As tariff policies continue to shift rapidly, FTR analysts say they’ve not only had to date their findings but also time-stamped them for accuracy. 

On Feb 4., the U.S. was set to impose a 25% tariff on imports from Mexico and Canada, along with a 10% tariff on Chinese goods. while most of these tariffs were initially paused, they were later reinstated earlier this month, including a 10% tariff on Canadian energy products, and 10% tariff on Chinese imports.
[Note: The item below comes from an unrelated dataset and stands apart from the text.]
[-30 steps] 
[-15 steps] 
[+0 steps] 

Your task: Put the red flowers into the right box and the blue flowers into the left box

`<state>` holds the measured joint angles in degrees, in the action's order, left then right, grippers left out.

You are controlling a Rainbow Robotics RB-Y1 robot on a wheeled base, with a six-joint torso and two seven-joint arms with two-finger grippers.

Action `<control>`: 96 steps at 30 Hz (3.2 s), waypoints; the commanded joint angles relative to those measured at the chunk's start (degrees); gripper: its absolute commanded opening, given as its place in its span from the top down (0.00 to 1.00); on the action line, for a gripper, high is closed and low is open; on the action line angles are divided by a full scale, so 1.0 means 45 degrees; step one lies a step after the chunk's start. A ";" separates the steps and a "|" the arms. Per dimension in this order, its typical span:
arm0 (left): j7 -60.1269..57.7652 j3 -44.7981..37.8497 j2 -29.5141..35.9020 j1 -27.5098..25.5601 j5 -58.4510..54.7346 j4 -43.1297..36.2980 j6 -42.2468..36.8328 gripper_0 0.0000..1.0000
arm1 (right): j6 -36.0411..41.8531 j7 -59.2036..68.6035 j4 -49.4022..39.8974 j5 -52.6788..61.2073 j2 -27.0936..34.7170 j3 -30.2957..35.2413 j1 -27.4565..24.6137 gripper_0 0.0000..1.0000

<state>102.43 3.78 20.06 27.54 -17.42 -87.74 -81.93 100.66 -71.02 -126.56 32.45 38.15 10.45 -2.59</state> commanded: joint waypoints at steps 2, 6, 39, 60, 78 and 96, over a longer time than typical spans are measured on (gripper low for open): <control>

The administration exempted automakers covered under the United States-Mexico-Canada-Agreement (USMCA) earlier on March 6, delaying their inclusion in the tariffs until April 2. At that point, a new round of 25% reciprocal tariffs is expected to take effect, covering automobiles, parts, semiconductors, and pharmaceuticals, and tariffs targeting the European Union.

Additionally on March 12, Trump enacted 25% tariffs on steel, aluminum and fabricated metal parts, with no country-specific exemptions and little clarity on when enforcement will begin.

“This amount of uncertainty continues to create additional problems,” Eric Starks, chairman of FTR board, said. “You’re going to have to pay very close attention in your business to understand what impact looks like.”

FTR analysts also pointed out that the U.S. is proposing substantial fees on Chinese ships docking at U.S. ports. Chinese ocean carriers would be charged $1 million per container ship arrival, while operators of Chinese-built vessels could face fees from $500,000 to $5.1 million per port visit, depending on the proportion of Chinese-built ships in their fleet.

Other nations have responded with retaliatory tariffs and export controls, including:

-             China: Imposed a 15% tariff on coal and liquefied natural gas on Feb. 10, along with a 10% tariff on crude oil, agricultural machinery, and large-engine vehicles. On March 4, additional 15% tariffs were placed on chicken, wheat, corn, and cotton, with a 10% tariff on other agricultural products. China has also implemented export controls on five rare earth minerals, which make up about 40% of U.S. imports.

-              Canada: A 25% tariff on U.S. imports, initially delayed due to the U.S. pause, went into effect in response to the steel and aluminum tariffs imposed by the U.S. on March 12.

-              European Union: Plans to impose retaliatory tariffs in response to U.S. steel and aluminum duties. Targeted goods include motorcycles and bourbon, with broader measures expected by mid-April. In response, Trump has threatened a 200% tariff on alcoholic beverages from Europe.

Looking at the current economic environment and risks, FTR analysts discussed that the situation feels similar to the October 2008 economic downturn.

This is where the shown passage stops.